§ **WHAT THE TASK ASKS**:
When you reach the line with "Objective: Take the" in the data below, begin printing lines exactly, and stop once the line with "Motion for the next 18" has been printed.

*** DATA TO PROCESS Section Begins ***

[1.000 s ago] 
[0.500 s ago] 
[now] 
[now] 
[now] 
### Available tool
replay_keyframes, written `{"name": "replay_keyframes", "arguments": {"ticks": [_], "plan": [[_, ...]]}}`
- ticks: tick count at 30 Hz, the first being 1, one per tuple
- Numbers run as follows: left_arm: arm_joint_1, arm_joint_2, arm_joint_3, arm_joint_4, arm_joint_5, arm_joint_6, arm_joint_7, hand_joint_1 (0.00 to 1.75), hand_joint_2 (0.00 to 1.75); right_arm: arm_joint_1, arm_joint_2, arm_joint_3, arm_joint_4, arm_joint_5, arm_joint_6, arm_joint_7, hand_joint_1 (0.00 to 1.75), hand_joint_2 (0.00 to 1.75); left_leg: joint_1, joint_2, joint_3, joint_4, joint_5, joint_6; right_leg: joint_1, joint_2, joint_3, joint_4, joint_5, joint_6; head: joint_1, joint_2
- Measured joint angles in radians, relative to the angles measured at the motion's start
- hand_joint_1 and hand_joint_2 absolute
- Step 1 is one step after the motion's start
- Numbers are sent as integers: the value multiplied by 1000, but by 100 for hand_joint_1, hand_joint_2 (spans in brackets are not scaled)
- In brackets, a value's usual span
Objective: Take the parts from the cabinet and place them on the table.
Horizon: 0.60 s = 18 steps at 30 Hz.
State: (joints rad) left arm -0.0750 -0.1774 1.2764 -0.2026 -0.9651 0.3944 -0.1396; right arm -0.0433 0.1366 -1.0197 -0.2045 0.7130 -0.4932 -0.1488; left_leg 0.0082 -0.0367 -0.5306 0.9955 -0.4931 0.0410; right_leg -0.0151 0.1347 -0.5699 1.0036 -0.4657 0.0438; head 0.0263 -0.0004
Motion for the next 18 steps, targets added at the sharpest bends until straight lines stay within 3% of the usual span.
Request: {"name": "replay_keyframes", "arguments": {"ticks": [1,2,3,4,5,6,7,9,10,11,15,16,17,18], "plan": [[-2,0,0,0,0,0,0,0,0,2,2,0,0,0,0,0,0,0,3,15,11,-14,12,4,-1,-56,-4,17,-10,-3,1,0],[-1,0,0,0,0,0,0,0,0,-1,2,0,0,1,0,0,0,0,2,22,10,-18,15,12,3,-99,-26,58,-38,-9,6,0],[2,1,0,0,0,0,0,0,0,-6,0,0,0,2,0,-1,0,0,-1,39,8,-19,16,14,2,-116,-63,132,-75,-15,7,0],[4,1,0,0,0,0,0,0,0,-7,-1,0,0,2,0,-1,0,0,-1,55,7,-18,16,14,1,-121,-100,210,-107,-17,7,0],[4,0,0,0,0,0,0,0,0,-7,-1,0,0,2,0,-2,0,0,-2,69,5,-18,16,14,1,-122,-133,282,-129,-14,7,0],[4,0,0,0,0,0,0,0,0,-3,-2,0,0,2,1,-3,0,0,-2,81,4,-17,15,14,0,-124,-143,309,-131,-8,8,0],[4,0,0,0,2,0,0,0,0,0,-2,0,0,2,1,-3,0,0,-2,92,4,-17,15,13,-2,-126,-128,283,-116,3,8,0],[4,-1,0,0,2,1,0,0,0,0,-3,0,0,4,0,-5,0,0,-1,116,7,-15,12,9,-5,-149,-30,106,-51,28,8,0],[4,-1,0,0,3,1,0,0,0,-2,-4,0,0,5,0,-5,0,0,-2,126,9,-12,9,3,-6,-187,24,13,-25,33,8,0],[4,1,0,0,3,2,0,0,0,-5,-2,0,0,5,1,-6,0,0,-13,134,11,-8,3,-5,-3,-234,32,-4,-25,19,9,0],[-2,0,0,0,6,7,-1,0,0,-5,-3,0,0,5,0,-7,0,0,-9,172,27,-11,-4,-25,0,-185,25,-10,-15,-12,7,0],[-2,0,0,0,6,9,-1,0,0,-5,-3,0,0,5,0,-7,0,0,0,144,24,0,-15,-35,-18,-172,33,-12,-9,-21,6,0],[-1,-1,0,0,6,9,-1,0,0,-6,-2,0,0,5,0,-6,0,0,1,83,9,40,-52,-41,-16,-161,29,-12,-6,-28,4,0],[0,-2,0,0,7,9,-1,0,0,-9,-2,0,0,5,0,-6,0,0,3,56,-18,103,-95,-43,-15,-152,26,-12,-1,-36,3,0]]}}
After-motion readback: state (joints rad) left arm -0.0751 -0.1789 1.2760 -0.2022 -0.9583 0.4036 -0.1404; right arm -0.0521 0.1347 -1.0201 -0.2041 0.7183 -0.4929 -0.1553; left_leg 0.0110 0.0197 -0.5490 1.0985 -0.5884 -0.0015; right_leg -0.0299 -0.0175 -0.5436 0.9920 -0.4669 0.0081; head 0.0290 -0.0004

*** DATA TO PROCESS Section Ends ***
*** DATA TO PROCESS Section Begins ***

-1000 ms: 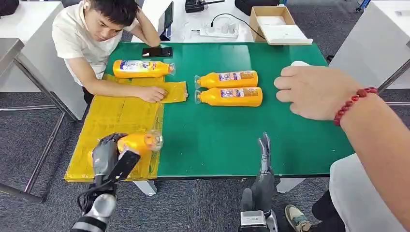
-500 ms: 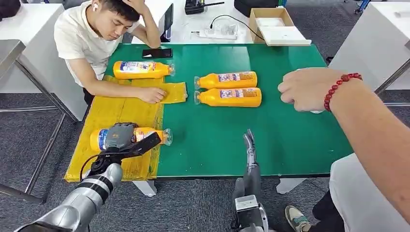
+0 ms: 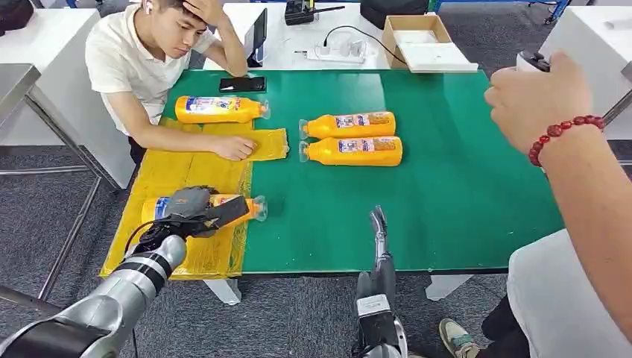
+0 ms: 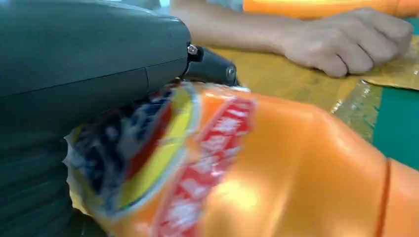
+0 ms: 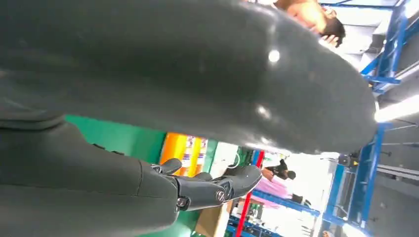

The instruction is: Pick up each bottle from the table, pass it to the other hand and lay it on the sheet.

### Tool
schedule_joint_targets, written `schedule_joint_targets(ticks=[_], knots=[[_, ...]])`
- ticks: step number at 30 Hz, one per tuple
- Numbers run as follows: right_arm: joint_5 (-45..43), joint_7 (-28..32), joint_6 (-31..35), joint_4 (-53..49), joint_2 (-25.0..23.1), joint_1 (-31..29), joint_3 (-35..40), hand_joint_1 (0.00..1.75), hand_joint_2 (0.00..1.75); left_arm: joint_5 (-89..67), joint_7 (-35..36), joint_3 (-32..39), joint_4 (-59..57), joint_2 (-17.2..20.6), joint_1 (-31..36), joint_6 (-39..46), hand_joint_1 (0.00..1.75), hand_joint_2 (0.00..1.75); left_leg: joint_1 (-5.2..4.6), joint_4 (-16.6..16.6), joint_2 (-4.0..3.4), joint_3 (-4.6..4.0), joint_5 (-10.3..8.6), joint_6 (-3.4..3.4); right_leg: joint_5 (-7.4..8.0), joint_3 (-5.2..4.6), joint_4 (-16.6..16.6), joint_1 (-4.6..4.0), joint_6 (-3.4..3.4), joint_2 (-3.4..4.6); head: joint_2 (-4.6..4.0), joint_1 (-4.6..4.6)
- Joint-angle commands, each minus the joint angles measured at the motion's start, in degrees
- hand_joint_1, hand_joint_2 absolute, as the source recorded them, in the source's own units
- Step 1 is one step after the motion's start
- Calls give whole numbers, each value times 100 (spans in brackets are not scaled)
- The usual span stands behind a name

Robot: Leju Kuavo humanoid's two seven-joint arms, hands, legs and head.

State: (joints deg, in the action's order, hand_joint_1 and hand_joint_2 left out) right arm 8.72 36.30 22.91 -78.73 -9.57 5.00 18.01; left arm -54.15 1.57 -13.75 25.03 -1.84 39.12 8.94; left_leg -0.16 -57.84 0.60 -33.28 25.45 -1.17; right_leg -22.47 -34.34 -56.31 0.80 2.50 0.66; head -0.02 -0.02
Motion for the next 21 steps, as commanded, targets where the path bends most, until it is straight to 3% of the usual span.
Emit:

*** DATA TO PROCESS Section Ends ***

§ **REPLY TO THE EXERCISE**:
Objective: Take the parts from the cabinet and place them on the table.
Horizon: 0.60 s = 18 steps at 30 Hz.
State: (joints rad) left arm -0.0750 -0.1774 1.2764 -0.2026 -0.9651 0.3944 -0.1396; right arm -0.0433 0.1366 -1.0197 -0.2045 0.7130 -0.4932 -0.1488; left_leg 0.0082 -0.0367 -0.5306 0.9955 -0.4931 0.0410; right_leg -0.0151 0.1347 -0.5699 1.0036 -0.4657 0.0438; head 0.0263 -0.0004
Motion for the next 18 steps, targets added at the sharpest bends until straight lines stay within 3% of the usual span.

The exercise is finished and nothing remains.